Give the lines below again exactly, starting with the line that holds "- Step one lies" and going on through the line that holds "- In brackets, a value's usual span".

=== DATA PROVIDED ===
┌──

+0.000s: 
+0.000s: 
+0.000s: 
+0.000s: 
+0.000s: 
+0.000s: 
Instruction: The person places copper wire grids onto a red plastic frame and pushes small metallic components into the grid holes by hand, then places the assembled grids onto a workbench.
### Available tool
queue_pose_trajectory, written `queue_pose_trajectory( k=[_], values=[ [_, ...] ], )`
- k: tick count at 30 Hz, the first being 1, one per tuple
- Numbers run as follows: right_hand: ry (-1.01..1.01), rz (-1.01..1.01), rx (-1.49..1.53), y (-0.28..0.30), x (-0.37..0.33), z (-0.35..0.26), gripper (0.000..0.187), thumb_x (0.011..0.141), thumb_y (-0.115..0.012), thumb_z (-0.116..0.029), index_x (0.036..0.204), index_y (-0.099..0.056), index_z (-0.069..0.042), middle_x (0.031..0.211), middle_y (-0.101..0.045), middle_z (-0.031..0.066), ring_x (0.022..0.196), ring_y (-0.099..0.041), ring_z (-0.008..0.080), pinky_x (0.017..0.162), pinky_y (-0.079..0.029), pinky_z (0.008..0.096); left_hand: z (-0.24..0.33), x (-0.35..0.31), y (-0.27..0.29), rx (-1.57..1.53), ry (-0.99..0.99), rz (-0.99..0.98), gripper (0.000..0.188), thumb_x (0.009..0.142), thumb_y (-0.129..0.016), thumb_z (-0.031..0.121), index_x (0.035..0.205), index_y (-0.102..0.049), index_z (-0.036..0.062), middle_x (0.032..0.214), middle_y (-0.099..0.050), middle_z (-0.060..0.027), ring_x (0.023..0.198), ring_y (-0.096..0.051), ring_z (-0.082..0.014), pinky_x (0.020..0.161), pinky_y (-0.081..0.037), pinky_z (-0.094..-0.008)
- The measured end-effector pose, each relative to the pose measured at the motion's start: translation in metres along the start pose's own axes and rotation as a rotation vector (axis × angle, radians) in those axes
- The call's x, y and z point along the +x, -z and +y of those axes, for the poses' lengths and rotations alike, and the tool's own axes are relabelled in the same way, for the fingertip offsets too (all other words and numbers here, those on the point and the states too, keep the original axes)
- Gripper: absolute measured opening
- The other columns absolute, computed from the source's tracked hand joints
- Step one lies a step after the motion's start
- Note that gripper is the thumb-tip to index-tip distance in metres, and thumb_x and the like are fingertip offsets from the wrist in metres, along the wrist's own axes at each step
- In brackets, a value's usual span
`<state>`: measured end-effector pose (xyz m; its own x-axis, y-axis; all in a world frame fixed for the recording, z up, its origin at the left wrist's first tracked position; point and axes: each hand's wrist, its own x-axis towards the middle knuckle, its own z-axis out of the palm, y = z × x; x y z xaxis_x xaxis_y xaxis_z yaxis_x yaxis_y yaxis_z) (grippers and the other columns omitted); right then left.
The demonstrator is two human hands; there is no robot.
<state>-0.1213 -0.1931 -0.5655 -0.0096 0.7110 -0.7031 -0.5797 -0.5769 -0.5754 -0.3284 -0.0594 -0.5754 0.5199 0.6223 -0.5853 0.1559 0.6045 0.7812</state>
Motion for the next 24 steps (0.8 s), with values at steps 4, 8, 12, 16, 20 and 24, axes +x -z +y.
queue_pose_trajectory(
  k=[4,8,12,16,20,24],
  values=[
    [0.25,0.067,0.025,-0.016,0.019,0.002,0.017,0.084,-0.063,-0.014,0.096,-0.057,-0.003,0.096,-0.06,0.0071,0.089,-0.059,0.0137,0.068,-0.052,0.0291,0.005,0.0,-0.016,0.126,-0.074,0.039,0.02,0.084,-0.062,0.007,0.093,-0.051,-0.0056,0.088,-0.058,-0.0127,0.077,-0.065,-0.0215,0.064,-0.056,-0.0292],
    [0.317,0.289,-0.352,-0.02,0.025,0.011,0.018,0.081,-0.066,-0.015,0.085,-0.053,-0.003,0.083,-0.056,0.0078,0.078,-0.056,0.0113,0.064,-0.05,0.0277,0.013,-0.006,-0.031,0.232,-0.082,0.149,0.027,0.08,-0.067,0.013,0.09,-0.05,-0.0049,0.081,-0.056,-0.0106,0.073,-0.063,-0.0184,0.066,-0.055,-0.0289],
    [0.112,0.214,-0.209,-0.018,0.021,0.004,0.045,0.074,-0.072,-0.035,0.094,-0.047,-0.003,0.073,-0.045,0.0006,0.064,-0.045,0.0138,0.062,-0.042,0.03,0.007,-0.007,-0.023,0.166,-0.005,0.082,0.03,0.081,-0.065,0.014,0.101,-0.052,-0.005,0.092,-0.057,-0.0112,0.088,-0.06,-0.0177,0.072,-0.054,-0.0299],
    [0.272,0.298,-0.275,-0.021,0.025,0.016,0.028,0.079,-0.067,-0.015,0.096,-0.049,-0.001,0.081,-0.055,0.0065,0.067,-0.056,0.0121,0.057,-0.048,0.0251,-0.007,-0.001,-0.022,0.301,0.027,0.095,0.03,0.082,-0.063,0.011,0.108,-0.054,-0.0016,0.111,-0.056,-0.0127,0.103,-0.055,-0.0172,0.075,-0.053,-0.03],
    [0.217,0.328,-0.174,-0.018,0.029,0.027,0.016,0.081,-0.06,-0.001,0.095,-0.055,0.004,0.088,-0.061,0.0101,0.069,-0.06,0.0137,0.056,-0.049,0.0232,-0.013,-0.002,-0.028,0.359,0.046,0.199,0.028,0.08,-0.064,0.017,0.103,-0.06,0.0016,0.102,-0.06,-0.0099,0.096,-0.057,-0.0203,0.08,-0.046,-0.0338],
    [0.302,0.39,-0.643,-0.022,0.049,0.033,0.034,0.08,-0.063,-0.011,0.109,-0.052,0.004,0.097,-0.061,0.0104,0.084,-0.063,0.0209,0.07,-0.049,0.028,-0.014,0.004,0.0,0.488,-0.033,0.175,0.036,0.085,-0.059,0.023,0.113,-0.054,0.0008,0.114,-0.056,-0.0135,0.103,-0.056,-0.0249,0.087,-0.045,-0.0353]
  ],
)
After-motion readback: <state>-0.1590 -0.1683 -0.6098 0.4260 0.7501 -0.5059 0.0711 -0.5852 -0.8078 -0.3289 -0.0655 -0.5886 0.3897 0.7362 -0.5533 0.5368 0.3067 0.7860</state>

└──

=== ANSWER BOX ===
- Step one lies a step after the motion's start
- Note that gripper is the thumb-tip to index-tip distance in metres, and thumb_x and the like are fingertip offsets from the wrist in metres, along the wrist's own axes at each step
- In brackets, a value's usual span

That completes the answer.